● **AIM OF THE EXERCISE**:
What you need to produce from the material below is an exact transcription of the lines from the one with "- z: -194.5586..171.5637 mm" through the one with "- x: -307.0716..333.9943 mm", both included, and no other line.

● **PROVIDED DATA**:
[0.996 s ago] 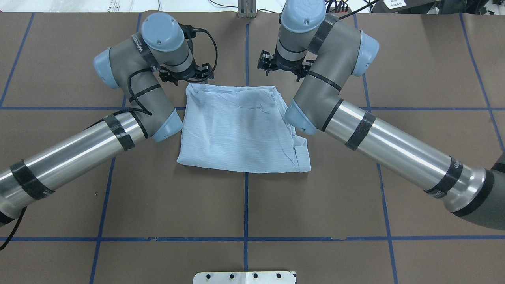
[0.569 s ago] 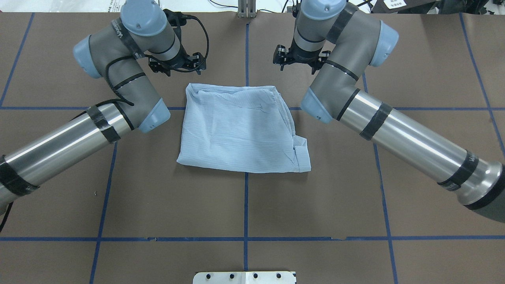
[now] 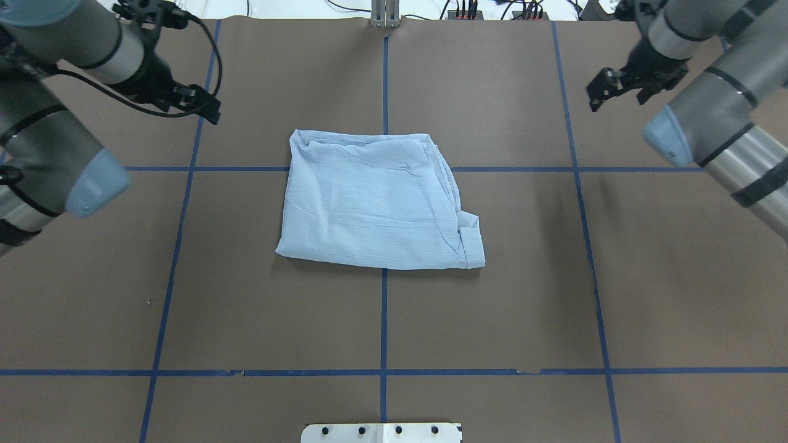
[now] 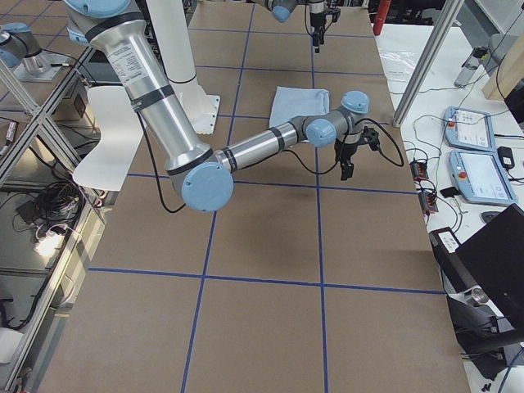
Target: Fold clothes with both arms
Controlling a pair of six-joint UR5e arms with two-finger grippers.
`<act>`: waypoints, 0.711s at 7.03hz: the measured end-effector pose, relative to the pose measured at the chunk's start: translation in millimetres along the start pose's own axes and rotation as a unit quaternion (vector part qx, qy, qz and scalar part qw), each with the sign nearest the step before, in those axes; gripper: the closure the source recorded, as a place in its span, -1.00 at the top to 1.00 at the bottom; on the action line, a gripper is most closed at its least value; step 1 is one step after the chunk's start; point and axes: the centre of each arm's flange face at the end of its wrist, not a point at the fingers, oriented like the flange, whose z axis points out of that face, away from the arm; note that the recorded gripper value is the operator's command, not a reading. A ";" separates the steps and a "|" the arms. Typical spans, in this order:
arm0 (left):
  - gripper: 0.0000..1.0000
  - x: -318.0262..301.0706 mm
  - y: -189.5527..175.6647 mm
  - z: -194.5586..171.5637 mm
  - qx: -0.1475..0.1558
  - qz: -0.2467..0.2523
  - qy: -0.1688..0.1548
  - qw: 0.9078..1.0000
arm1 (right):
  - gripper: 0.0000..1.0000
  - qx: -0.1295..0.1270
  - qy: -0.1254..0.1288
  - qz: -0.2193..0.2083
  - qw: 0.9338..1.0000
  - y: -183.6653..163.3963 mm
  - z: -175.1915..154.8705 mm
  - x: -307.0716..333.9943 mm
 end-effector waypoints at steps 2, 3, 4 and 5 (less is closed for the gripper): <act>1.00 -116.7 52.0 -34.8 -0.016 0.070 -0.038 0.997 | 1.00 -0.023 0.003 -0.060 0.998 78.7 -15.9 111.2; 1.00 -170.2 82.5 -47.5 -0.027 0.077 -0.051 0.995 | 1.00 -0.029 -0.003 -0.069 0.997 129.1 -21.6 157.1; 1.00 -210.0 120.2 -54.3 -0.041 0.063 -0.051 0.996 | 1.00 -0.032 -0.004 -0.054 0.998 185.1 -30.1 197.2; 1.00 -241.3 158.7 -57.9 -0.055 0.036 -0.051 0.997 | 1.00 -0.034 -0.003 -0.025 0.999 233.4 -39.1 225.0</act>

● **YOUR SOLUTION**:
  - z: -194.5586..171.5637 mm
  - qx: -0.1475..0.1558
  - qz: -0.2467..0.2523
  - qy: -0.1688..0.1548
  - qw: 0.9078..1.0000
arm1 (right):
  - gripper: 0.0000..1.0000
  - qx: -0.1295..0.1270
  - qy: -0.1254..0.1288
  - qz: -0.2193..0.2083
  - qw: 0.9338..1.0000
  - y: -183.6653..163.3963 mm
  - z: -175.1915..154.8705 mm
  - x: -307.0716..333.9943 mm

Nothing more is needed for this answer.